* [Task statement]: Restate word for word every line from the one containing "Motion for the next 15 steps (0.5" to the last line of the records below.

* [Records for this exercise]:
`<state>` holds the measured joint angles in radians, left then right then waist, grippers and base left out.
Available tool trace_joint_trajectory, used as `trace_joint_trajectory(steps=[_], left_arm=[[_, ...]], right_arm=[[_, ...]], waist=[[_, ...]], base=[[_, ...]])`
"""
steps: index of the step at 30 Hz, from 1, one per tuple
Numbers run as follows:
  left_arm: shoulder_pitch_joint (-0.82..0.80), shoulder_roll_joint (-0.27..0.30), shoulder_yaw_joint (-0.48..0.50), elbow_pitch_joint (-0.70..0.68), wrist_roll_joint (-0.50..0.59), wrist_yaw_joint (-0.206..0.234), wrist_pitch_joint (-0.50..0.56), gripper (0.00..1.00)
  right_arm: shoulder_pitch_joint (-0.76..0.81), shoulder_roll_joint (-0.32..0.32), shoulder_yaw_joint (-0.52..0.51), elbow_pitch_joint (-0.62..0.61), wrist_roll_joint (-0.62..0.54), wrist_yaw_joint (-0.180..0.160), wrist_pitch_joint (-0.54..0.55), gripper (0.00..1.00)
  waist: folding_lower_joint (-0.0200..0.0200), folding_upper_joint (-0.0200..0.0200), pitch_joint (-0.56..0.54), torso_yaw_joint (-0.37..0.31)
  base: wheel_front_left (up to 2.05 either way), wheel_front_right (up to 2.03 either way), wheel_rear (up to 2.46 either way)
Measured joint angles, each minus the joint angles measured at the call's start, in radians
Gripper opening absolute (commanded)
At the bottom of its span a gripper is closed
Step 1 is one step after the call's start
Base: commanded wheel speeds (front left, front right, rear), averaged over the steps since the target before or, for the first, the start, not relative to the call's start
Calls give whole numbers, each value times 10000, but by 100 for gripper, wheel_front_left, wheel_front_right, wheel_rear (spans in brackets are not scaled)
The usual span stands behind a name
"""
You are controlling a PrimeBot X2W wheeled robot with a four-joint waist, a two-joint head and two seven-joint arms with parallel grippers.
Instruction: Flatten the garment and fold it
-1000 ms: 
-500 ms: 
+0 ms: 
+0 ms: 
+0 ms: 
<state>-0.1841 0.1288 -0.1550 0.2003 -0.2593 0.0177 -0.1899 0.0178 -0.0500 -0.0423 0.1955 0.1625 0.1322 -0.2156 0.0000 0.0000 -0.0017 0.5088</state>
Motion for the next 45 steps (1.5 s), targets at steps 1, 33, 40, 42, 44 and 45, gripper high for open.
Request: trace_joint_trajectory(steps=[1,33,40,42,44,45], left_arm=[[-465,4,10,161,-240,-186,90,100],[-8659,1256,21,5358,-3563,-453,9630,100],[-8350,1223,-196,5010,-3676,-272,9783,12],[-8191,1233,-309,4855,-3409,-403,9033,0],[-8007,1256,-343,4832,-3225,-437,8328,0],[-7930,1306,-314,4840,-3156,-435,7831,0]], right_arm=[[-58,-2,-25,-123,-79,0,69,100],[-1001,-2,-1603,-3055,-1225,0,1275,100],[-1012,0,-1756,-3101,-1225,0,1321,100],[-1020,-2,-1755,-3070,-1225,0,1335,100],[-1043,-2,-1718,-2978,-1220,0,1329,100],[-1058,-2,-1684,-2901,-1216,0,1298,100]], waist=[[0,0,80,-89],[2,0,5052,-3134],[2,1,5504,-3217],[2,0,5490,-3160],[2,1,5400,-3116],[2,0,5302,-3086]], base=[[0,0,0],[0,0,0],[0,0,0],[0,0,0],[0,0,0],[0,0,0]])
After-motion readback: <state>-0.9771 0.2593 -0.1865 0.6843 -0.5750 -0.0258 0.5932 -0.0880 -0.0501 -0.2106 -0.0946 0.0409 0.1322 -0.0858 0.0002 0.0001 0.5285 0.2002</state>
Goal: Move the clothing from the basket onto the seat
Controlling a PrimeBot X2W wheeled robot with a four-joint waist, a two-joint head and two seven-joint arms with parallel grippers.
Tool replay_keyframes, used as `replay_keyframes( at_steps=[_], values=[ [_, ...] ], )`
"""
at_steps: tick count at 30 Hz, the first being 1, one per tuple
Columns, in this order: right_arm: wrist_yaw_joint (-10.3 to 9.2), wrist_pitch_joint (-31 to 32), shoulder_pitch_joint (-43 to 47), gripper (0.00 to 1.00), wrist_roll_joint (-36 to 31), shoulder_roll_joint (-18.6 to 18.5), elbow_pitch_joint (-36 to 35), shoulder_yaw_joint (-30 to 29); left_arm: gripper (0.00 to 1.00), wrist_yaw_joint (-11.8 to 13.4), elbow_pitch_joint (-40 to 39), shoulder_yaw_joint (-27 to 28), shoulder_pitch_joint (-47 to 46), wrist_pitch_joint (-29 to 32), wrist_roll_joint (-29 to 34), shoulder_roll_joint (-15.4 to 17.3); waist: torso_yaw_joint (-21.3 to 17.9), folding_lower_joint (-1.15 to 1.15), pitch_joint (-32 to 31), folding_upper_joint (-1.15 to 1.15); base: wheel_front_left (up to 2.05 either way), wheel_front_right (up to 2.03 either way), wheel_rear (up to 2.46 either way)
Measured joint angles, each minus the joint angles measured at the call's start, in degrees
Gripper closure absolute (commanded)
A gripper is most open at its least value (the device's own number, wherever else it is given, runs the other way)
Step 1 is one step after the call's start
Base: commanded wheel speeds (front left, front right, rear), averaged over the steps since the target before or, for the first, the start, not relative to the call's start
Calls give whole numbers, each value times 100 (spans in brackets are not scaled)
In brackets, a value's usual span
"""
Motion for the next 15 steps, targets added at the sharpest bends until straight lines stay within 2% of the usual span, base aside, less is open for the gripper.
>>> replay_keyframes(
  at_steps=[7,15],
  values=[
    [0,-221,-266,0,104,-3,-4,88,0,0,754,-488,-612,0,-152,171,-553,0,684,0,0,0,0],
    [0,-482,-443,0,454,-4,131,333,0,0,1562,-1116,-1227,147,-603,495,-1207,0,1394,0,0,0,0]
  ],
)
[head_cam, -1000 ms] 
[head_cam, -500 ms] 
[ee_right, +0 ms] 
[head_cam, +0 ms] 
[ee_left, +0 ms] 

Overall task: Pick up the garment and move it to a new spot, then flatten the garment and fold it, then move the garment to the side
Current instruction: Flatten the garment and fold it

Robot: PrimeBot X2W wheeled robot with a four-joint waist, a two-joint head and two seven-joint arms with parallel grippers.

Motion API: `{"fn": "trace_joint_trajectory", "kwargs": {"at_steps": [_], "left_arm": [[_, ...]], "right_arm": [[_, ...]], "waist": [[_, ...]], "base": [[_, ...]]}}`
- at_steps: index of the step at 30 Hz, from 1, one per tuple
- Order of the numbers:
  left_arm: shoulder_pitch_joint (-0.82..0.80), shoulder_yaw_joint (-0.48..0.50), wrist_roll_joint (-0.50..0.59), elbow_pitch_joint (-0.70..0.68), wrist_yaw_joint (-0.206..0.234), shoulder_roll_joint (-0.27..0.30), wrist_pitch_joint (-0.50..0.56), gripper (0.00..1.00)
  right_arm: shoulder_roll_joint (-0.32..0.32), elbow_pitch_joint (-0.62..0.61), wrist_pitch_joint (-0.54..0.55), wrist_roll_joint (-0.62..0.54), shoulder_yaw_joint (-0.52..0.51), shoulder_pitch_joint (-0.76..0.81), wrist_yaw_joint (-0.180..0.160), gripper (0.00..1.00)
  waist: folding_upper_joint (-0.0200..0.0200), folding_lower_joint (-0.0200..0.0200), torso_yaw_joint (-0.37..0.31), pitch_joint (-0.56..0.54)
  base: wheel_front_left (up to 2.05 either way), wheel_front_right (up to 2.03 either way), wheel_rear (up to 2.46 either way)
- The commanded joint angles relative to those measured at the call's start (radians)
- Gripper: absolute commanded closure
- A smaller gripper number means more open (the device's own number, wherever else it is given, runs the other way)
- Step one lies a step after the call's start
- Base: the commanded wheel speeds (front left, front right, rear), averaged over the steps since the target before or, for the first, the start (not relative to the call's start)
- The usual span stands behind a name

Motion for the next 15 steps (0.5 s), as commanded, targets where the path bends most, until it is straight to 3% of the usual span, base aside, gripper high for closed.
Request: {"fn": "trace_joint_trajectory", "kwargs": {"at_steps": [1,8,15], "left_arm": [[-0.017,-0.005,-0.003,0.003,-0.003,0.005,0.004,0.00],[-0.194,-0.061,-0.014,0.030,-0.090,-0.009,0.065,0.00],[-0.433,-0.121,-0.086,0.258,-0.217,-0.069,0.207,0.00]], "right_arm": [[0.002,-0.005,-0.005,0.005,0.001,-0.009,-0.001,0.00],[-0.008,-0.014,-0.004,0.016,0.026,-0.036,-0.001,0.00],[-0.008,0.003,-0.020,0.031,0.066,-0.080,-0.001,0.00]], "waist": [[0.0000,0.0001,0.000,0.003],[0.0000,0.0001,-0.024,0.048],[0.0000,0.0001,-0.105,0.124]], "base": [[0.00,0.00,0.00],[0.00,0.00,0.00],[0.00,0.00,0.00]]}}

* [Output]:
Motion for the next 15 steps (0.5 s), as commanded, targets where the path bends most, until it is straight to 3% of the usual span, base aside, gripper high for closed.
Request: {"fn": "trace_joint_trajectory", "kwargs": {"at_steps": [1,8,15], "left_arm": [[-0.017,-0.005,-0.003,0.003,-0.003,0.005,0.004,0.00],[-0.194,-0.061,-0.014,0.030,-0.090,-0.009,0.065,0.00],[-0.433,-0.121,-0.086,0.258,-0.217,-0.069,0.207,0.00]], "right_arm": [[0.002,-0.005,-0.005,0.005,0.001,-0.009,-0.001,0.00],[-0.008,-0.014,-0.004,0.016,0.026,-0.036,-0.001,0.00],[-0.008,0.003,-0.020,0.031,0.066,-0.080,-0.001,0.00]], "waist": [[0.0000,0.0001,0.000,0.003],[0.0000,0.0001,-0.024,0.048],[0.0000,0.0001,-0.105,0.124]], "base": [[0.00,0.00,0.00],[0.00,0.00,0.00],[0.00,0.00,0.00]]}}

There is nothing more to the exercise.